(Beginning of DATA UNDER STUDY)

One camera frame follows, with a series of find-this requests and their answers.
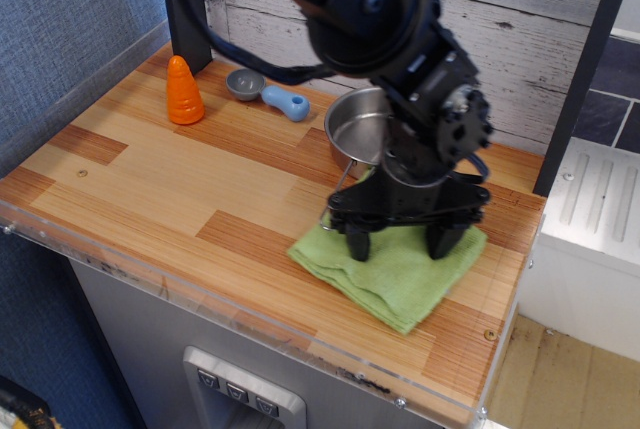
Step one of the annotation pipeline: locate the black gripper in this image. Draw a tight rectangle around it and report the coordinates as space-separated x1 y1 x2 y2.
327 169 490 262

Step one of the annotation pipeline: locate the green cloth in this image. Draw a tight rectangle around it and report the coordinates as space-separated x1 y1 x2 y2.
287 225 487 335

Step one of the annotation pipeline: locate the steel pan with wire handle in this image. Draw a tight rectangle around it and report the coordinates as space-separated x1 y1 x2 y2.
320 87 393 236

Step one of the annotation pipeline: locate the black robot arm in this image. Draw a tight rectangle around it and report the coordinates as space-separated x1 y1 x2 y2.
293 0 493 261

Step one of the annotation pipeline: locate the white ribbed appliance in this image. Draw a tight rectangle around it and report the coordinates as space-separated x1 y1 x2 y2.
518 138 639 360

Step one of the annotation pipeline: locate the blue grey measuring scoop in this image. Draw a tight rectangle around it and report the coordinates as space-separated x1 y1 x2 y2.
225 68 310 122

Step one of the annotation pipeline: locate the grey cabinet with dispenser panel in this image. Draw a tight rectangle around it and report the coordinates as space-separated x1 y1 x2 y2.
72 261 480 428

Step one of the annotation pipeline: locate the orange toy carrot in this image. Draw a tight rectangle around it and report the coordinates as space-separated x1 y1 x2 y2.
166 55 205 125

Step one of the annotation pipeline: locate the yellow object bottom left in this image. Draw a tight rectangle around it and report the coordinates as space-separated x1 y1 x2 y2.
1 390 59 429

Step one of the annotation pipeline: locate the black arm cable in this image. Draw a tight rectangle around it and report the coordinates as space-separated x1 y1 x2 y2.
169 0 336 88

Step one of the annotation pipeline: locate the dark right shelf post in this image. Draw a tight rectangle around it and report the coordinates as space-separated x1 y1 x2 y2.
533 0 633 197

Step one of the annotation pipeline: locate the dark shelf post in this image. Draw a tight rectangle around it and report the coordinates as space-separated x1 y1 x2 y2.
533 0 633 197
165 0 212 74

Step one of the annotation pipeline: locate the dark left shelf post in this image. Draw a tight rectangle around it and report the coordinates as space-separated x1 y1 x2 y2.
165 0 212 74

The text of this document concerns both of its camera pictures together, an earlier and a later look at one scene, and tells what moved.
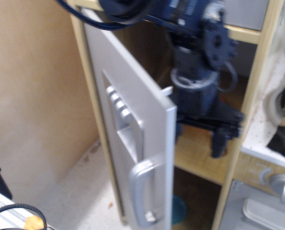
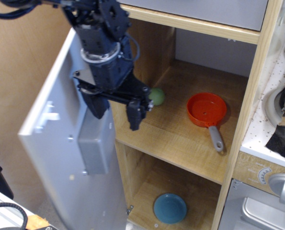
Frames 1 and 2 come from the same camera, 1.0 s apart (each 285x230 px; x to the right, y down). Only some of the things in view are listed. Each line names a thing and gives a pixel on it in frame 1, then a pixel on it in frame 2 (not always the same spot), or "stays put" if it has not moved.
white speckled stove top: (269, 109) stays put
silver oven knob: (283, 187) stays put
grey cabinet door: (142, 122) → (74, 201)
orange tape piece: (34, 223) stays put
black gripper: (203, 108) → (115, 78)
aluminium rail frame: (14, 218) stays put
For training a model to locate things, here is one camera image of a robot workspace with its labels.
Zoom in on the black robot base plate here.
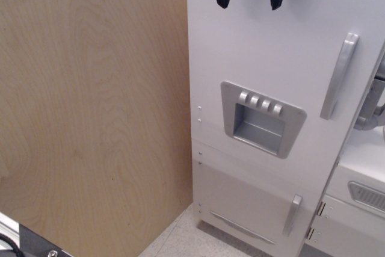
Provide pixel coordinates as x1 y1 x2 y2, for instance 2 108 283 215
1 213 72 257

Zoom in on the black cable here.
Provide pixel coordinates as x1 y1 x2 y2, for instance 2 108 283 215
0 232 22 257

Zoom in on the white fridge door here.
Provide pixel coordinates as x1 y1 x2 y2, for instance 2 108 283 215
185 0 385 197

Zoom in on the white lower freezer door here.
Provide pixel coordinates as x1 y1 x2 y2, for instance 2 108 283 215
192 141 319 256

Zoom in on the grey lower door handle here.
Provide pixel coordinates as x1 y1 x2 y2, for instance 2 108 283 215
282 194 303 237

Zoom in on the brass upper cabinet hinge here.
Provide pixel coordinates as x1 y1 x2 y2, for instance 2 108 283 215
316 201 325 216

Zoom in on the grey vent panel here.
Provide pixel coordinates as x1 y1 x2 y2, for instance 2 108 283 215
348 181 384 212

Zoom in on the grey plastic faucet pipe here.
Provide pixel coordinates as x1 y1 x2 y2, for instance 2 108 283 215
354 55 385 132

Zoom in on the brass cabinet hinge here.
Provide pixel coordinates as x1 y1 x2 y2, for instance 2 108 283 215
306 228 315 240
316 201 325 216

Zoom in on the plywood board panel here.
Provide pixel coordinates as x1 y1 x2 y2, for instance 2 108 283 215
1 0 192 256

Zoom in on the grey dispenser box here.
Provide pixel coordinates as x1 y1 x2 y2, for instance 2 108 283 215
221 81 307 159

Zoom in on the brass lower cabinet hinge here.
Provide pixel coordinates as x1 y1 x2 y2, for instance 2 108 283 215
306 228 315 240

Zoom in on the white toy oven unit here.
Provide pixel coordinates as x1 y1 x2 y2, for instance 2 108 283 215
300 127 384 256

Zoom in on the white toy fridge cabinet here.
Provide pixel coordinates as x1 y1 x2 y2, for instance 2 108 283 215
189 28 385 257

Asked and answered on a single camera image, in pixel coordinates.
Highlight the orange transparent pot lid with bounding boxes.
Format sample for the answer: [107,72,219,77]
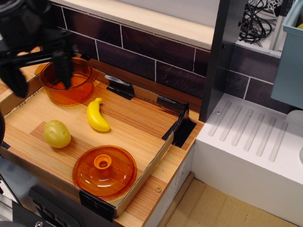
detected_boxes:
[72,145,137,201]

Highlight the white dish drainer block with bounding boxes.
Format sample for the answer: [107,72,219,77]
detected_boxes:
[192,95,303,226]

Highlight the tangled black cables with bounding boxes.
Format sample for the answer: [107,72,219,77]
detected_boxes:
[238,0,279,47]

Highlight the brass screw in counter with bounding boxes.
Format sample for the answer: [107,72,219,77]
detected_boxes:
[155,187,162,192]

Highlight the yellow toy potato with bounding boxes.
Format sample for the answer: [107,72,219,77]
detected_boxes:
[44,120,71,148]

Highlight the light blue bin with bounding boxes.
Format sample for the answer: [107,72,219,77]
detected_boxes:
[271,0,303,109]

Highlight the dark grey vertical post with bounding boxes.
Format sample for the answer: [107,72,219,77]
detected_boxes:
[199,0,246,122]

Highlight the orange transparent pot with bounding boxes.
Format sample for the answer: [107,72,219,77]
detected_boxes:
[35,57,101,106]

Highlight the cardboard fence with black tape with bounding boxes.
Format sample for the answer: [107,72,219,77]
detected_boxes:
[0,59,200,217]

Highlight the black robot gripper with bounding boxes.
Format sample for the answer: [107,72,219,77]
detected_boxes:
[0,0,77,98]

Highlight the yellow toy banana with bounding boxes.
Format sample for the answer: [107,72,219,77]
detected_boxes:
[87,98,110,132]

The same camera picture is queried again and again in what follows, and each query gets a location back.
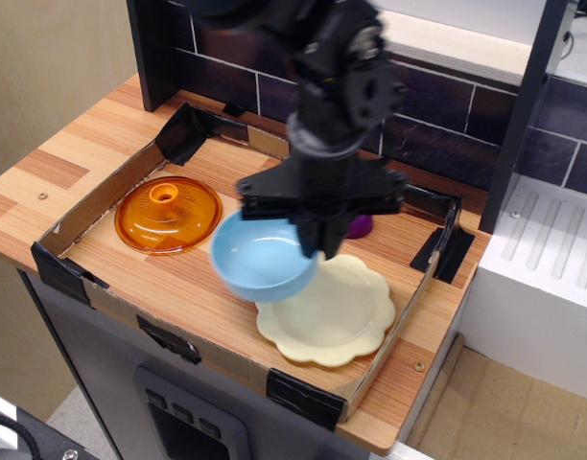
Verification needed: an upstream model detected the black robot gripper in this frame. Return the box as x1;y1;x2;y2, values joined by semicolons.
236;150;408;260

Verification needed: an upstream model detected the light blue plastic bowl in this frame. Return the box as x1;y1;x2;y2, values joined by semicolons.
210;212;318;302

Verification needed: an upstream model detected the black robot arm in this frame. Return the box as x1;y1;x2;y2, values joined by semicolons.
187;1;407;258

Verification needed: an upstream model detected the cream scalloped plastic plate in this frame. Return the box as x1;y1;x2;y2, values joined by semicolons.
256;255;396;368

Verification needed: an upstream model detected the purple toy eggplant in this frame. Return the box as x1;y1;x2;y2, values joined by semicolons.
346;215;373;239

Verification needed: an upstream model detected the orange transparent pot lid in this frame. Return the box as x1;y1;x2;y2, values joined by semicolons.
114;176;223;256

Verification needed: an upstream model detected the cardboard tray border with tape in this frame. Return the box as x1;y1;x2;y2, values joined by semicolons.
32;104;488;449

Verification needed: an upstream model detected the white toy sink drainboard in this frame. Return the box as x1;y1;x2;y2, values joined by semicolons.
459;176;587;399

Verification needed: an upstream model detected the dark left shelf panel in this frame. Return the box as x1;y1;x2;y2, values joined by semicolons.
127;0;193;112

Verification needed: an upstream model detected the dark grey vertical post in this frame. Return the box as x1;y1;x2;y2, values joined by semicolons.
479;0;578;234

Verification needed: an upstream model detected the black cable bottom left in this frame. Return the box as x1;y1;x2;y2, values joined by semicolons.
0;414;40;460

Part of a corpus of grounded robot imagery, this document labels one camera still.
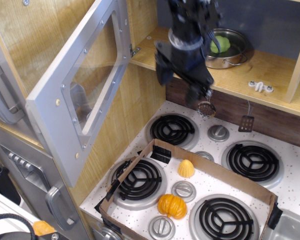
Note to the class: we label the back left stove burner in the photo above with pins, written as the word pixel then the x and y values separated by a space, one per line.
pixel 175 129

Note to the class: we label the metal door hinge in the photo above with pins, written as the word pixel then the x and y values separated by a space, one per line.
pixel 133 51

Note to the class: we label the stove burner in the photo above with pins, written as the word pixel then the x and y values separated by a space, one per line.
pixel 142 187
pixel 175 129
pixel 254 160
pixel 222 217

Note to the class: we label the center silver stove knob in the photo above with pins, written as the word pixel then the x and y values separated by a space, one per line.
pixel 184 190

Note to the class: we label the lower silver fridge handle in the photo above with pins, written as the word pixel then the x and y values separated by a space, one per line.
pixel 51 200

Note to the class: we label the front left stove burner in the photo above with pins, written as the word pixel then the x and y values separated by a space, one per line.
pixel 142 187

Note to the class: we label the white plastic door latch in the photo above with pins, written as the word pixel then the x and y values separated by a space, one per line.
pixel 260 86

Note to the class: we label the silver ice dispenser panel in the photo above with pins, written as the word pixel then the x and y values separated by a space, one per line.
pixel 30 172

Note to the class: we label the cardboard fence with black tape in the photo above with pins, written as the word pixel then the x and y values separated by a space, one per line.
pixel 209 179

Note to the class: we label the steel pot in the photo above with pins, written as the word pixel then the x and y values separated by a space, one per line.
pixel 234 56

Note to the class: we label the back right stove burner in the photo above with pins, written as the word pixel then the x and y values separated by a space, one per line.
pixel 254 160

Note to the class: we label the hanging small metal spatula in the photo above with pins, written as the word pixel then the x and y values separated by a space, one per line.
pixel 246 124

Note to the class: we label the orange toy pumpkin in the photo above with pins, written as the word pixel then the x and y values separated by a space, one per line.
pixel 172 206

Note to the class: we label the green toy vegetable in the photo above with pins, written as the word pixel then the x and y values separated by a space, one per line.
pixel 223 42

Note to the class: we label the back silver stove knob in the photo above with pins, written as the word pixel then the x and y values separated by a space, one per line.
pixel 218 133

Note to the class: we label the orange toy on floor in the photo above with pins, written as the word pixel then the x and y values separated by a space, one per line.
pixel 42 228

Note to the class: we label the grey wall phone holder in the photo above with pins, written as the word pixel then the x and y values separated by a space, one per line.
pixel 80 101

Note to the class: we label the front right stove burner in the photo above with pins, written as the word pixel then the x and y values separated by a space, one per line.
pixel 222 217

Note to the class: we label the silver sink basin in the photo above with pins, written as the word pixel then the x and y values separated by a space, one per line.
pixel 282 225

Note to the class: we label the yellow toy corn piece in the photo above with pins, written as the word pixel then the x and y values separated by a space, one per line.
pixel 186 169

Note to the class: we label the silver microwave door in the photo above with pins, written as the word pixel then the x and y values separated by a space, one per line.
pixel 70 102

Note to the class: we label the silver stove knob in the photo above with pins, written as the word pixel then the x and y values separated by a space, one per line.
pixel 218 133
pixel 184 190
pixel 206 155
pixel 161 228

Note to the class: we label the hanging round metal strainer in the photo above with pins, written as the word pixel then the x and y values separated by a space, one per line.
pixel 206 109

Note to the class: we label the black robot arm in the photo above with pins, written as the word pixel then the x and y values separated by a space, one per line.
pixel 195 14

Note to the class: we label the silver oven knob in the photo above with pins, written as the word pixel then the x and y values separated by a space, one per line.
pixel 109 234

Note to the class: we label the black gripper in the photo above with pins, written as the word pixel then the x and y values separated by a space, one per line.
pixel 185 55

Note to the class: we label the middle silver stove knob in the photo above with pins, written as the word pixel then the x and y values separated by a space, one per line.
pixel 206 155

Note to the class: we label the front silver stove knob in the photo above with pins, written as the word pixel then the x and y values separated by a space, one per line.
pixel 161 228

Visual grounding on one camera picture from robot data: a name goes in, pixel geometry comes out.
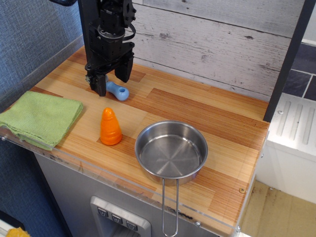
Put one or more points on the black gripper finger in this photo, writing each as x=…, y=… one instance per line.
x=97, y=82
x=123, y=71

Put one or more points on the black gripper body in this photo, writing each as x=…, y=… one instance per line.
x=108, y=51

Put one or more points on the blue spoon with grey bowl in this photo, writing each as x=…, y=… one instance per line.
x=120, y=92

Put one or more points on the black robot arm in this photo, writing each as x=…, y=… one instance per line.
x=115, y=15

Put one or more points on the orange toy carrot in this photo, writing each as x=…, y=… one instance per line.
x=110, y=131

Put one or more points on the green folded cloth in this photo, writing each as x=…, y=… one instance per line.
x=40, y=119

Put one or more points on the clear acrylic edge guard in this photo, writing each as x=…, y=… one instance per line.
x=216, y=197

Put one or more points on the silver dispenser button panel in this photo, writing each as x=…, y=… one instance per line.
x=114, y=221

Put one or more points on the yellow object at corner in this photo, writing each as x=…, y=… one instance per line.
x=17, y=232

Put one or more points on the white ridged sink unit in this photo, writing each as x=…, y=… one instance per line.
x=288, y=159

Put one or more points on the dark grey left post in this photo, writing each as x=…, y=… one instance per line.
x=88, y=11

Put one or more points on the dark grey post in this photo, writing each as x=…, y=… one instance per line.
x=298, y=34
x=88, y=11

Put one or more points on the steel pot with wire handle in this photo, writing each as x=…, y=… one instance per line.
x=171, y=153

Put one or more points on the dark grey right post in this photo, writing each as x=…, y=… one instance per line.
x=298, y=34

(End of DATA UNDER STUDY)

** EXERCISE INSTRUCTIONS **
Look through the material and say how many lines hold "same". Give the number only.

** RESPONSE **
2